The Local Authority Play That Works for Both Google and AI
The single most effective thing a California real estate agent can do to show up in both traditional search and AI-generated recommendations is to become the most credible online voice for a specific local market.
Not the whole state. Not your entire county. A specific market. A city, a neighborhood cluster, a buyer demographic, a property type. The more specific your claimed expertise, the less competition you face and the stronger your signal looks to an AI model trying to match a local query to a credible local expert.
This means publishing content consistently about that specific market. Market updates. Neighborhood guides. School district breakdowns. Local development news and what it means for property values. Seasonal buying and selling patterns specific to your area. The kinds of content that could only be written by someone who actually knows that market, not generated from generic national data.
It also means participating in the local digital conversation beyond your own website. Contributing to local community forums, being quoted in local press if the opportunity arises, being active on local Facebook groups or Nextdoor in a genuinely helpful way rather than a promotional one. Every place your name appears online in a positive, expert context is another data point an AI model can find when it's trying to figure out who the credible local real estate experts are.
The agents who are best positioned for AI search in 2026 are the ones who spent the last two years building genuine local authority online, not because they were thinking about AI, but because they were thinking about being genuinely useful to their market. The optimization strategy and the good-business strategy turn out to be the same thing.
What to Do This Week If You Want to Show Up in 2026
Start with the quick wins that have compounding value.
Update your Google Business Profile completely. Add photos, confirm your hours, make sure your service area is accurate, and respond to any reviews that haven't been acknowledged. This takes an hour and signals active, legitimate local business operation to every search system that reads it.
Audit your NAP consistency. Google your business name and check the first ten places it appears. Make sure the name, address, and phone number are identical everywhere. Fix any discrepancies you find.
Write one piece of locally specific, question-answering content this week. Pick the question your clients ask most often that you don't have a published answer to. Write two thousand words that answer it completely and specifically for your market. Publish it. That's one more citation source AI models can find.
Add FAQ schema to your most important pages. Your homepage, your seller page, your buyer page. Three or four questions per page, answered directly. It takes an afternoon and makes those pages significantly more readable to AI models.
Check your website's core technical health. Page speed, mobile experience, broken links. These aren't AI-specific issues but they affect whether any of the above work actually reaches the people searching for you.

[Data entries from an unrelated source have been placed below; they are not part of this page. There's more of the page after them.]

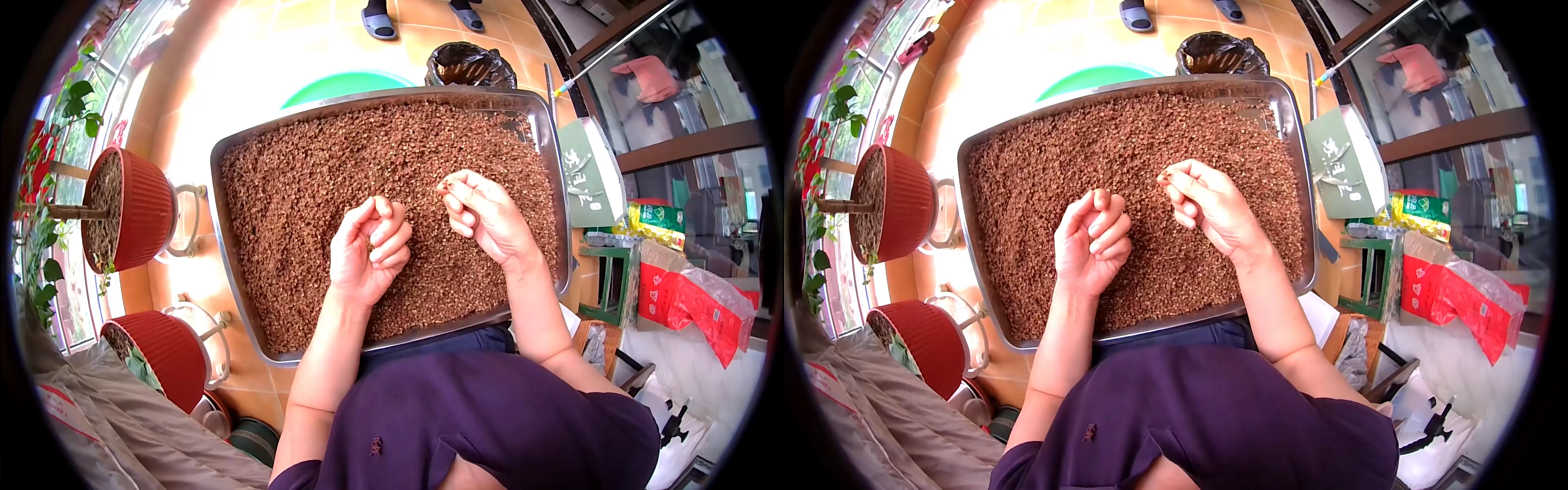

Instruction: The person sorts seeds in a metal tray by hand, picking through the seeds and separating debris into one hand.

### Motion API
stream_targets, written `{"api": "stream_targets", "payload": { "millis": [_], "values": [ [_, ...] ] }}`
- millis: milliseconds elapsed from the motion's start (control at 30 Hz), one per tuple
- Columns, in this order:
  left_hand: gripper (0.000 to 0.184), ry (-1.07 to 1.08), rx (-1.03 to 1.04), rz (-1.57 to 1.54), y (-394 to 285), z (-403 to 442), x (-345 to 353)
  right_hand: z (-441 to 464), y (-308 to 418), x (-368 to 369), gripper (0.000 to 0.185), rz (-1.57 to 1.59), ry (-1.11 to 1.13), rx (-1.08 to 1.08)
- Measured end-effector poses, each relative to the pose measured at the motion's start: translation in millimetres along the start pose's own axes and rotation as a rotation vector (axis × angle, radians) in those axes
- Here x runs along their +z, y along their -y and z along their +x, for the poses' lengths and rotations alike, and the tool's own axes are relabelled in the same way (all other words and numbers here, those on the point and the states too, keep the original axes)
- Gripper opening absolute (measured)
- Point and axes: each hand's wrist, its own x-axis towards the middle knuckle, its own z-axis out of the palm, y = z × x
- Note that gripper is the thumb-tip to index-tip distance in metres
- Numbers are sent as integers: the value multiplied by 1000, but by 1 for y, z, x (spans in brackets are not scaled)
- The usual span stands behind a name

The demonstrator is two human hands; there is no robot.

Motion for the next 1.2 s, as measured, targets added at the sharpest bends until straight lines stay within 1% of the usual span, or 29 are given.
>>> {"api": "stream_targets", "payload": {
  "millis": [33,133,233,333,367,400,433,467,500,533,567,600,633,667,733,767,800,833,867,900,933,1000,1033,1067,1133,1167,1200],
  "values": [
    [32,3,0,1,0,0,-1,-1,0,0,17,13,4,8],
    [33,-2,-5,17,1,0,-1,-4,3,5,17,-251,-51,-74],
    [33,-33,-27,58,1,0,0,-5,3,12,15,-622,-245,-239],
    [34,-85,-48,212,5,0,5,-3,-2,5,15,-722,-342,-469],
    [35,-107,-64,322,7,0,7,-5,-3,6,13,-834,-414,-538],
    [36,-140,-67,411,11,-1,9,-11,-1,13,12,-905,-430,-567],
    [38,-154,-65,437,15,-1,9,-16,-1,25,11,-964,-422,-646],
    [40,-166,-64,463,18,0,10,-24,3,44,11,-1044,-377,-729],
    [43,-177,-84,486,20,0,15,-25,-5,47,13,-1096,-295,-792],
    [45,-315,-80,518,23,-3,17,-27,-6,56,19,-1204,-170,-819],
    [44,-368,-55,499,26,-3,19,-31,-3,66,23,-1281,-122,-833],
    [43,-422,-28,480,27,-2,19,-30,0,68,24,-1291,-70,-840],
    [38,-226,-62,485,22,-1,13,-29,0,66,22,-1239,-102,-800],
    [34,-255,-38,480,23,-2,13,-27,-2,62,21,-1184,-129,-763],
    [31,-226,-32,402,17,0,11,-18,-2,42,15,-1108,-240,-794],
    [29,-204,-18,317,16,0,12,-18,5,30,15,-1173,-331,-714],
    [29,-183,-12,240,13,1,10,-11,5,8,13,-1114,-412,-707],
    [28,-167,0,190,12,1,11,-5,9,-13,13,-1173,-525,-815],
    [27,-150,10,138,11,1,11,-3,12,-32,14,-1150,-636,-716],
    [27,-128,8,117,8,1,8,3,8,-62,17,-1211,-745,-786],
    [29,-133,3,110,8,1,7,4,9,-84,21,-1265,-843,-764],
    [32,-141,-11,101,8,1,7,12,4,-107,25,-1435,-964,-820],
    [28,-115,-6,88,9,1,5,18,-2,-106,27,-1520,-970,-744],
    [28,-96,-17,91,10,1,5,25,-11,-100,30,-1500,-913,-684],
    [28,-61,-40,97,11,1,5,30,-24,-67,33,-1401,-664,-757],
    [26,-77,-32,98,13,0,7,27,-26,-40,33,-1387,-570,-781],
    [26,-28,-47,149,13,-1,9,22,-28,-12,33,-1370,-477,-804]
  ]
}}
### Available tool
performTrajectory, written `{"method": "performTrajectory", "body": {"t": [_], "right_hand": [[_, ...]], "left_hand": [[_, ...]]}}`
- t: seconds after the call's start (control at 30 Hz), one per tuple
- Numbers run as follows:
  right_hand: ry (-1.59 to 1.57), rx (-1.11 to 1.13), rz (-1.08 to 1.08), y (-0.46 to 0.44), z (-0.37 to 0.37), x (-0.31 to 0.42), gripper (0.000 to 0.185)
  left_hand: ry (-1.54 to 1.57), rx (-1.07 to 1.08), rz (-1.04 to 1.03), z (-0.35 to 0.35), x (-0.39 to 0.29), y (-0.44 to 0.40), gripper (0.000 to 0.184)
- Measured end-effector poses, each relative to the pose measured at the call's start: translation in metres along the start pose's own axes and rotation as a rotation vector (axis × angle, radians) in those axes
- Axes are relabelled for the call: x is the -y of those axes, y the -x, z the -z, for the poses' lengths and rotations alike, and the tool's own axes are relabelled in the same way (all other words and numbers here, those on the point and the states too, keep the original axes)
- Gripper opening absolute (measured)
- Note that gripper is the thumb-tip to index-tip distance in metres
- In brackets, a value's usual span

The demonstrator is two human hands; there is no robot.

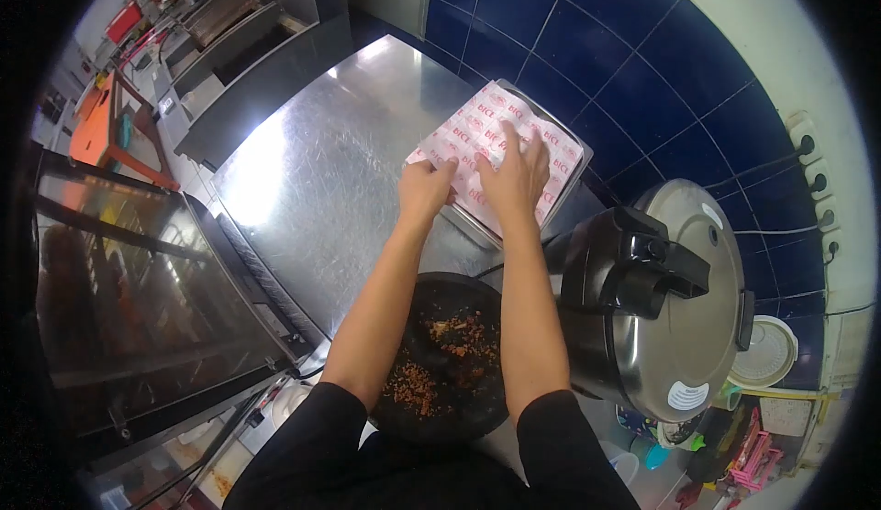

None of this is complicated. It's just consistent, intentional work on the digital presence you already have. The agents who show up in AI search in 2026 are not the ones who found a hack. They're the ones who've been doing the fundamentals well enough and long enough that the AI has something credible to find. If you want help thinking through what that looks like for your specific market and website, our team is easy to reach. We work with California agents on the digital side of their business and this conversation comes up a lot right now.
The search bar changed. The work required to show up in it didn't change that much. Start today.